● **TASK PROMPT**
Reproduce the line with "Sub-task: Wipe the" and everything after it in the listing below, exactly, both ends included. No pictures.

● **RECORDS**
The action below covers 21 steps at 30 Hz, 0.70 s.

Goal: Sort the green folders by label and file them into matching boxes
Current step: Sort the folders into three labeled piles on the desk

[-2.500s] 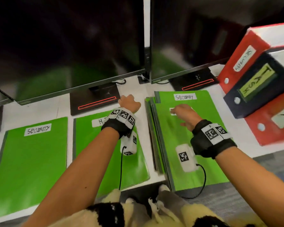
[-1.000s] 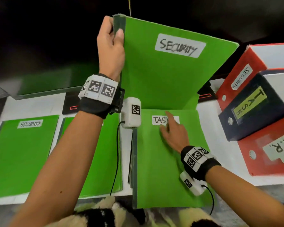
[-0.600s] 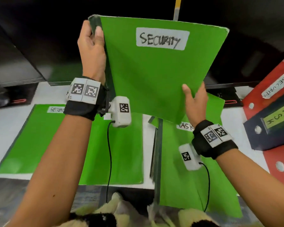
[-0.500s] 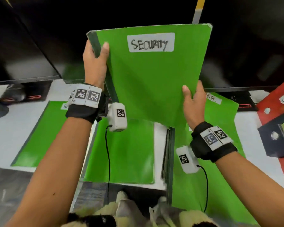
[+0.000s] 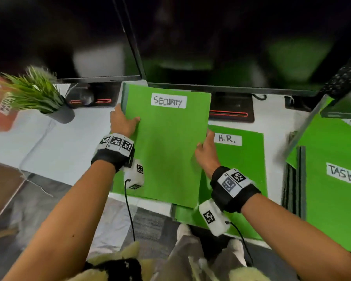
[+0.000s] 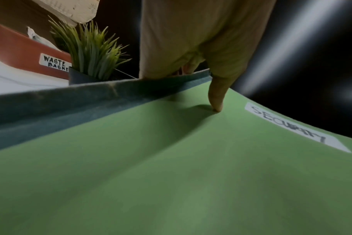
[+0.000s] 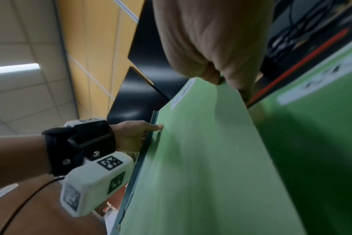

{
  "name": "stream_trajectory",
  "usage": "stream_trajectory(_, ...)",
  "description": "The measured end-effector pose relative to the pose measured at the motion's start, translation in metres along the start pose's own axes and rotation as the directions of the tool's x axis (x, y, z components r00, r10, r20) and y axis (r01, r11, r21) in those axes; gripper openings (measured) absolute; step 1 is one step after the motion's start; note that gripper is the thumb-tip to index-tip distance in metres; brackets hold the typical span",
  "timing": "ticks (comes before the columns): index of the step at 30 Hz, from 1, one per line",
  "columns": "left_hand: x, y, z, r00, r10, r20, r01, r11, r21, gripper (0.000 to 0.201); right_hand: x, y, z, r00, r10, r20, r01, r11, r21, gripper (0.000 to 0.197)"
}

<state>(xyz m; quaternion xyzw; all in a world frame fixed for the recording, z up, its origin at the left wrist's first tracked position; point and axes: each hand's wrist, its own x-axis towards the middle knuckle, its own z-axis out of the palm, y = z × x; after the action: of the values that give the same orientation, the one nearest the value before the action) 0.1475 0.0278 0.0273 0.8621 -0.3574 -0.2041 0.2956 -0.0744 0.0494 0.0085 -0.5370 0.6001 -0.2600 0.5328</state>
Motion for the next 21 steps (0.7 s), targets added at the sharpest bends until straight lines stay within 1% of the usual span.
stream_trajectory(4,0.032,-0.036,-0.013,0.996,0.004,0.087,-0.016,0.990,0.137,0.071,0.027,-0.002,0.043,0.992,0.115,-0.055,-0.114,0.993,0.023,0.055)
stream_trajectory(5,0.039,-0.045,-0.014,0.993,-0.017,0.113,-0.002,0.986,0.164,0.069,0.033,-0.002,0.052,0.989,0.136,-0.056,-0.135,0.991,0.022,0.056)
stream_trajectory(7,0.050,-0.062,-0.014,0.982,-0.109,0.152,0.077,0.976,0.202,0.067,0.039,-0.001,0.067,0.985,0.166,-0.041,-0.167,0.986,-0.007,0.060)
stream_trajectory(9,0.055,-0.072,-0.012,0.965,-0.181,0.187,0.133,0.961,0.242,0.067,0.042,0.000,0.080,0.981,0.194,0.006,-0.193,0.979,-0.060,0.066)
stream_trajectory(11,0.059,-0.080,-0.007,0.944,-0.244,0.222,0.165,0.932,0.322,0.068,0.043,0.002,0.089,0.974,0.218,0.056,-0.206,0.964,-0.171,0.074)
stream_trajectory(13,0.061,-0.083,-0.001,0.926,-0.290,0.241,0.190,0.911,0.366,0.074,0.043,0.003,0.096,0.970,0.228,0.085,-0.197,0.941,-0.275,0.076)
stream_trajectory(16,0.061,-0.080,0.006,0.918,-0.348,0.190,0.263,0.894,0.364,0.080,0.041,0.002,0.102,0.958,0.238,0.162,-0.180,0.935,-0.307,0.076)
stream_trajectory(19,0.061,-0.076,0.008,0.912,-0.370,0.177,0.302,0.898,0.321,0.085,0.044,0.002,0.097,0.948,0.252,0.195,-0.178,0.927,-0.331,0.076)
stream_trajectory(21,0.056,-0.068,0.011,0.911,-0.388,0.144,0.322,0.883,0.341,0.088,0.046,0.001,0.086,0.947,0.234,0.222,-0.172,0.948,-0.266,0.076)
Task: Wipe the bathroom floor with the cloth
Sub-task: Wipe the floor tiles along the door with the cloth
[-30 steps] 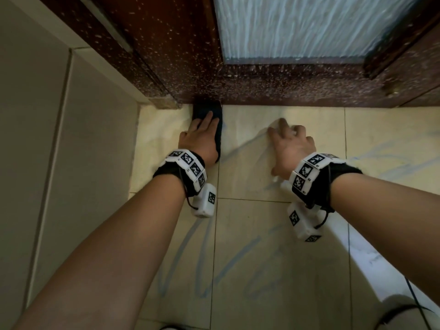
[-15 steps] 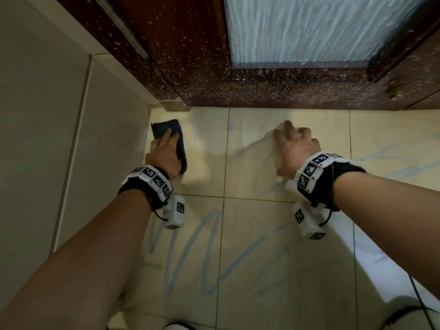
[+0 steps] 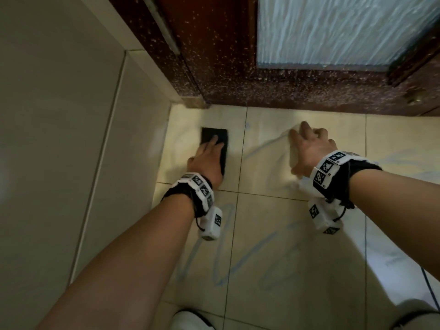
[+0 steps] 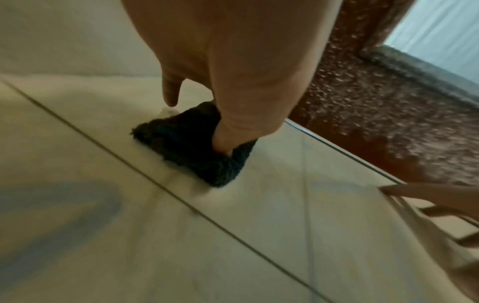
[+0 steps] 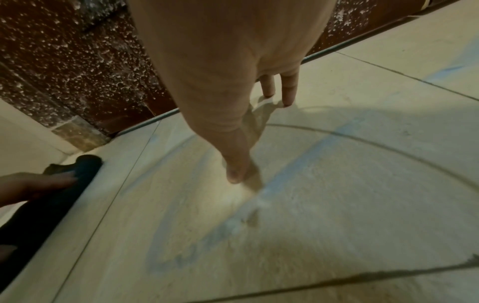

● **PROBLEM SOLUTION**
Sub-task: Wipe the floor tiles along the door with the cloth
[-30 steps] 
[-15 steps] 
[+0 steps] 
[+0 steps] 
[+0 steps] 

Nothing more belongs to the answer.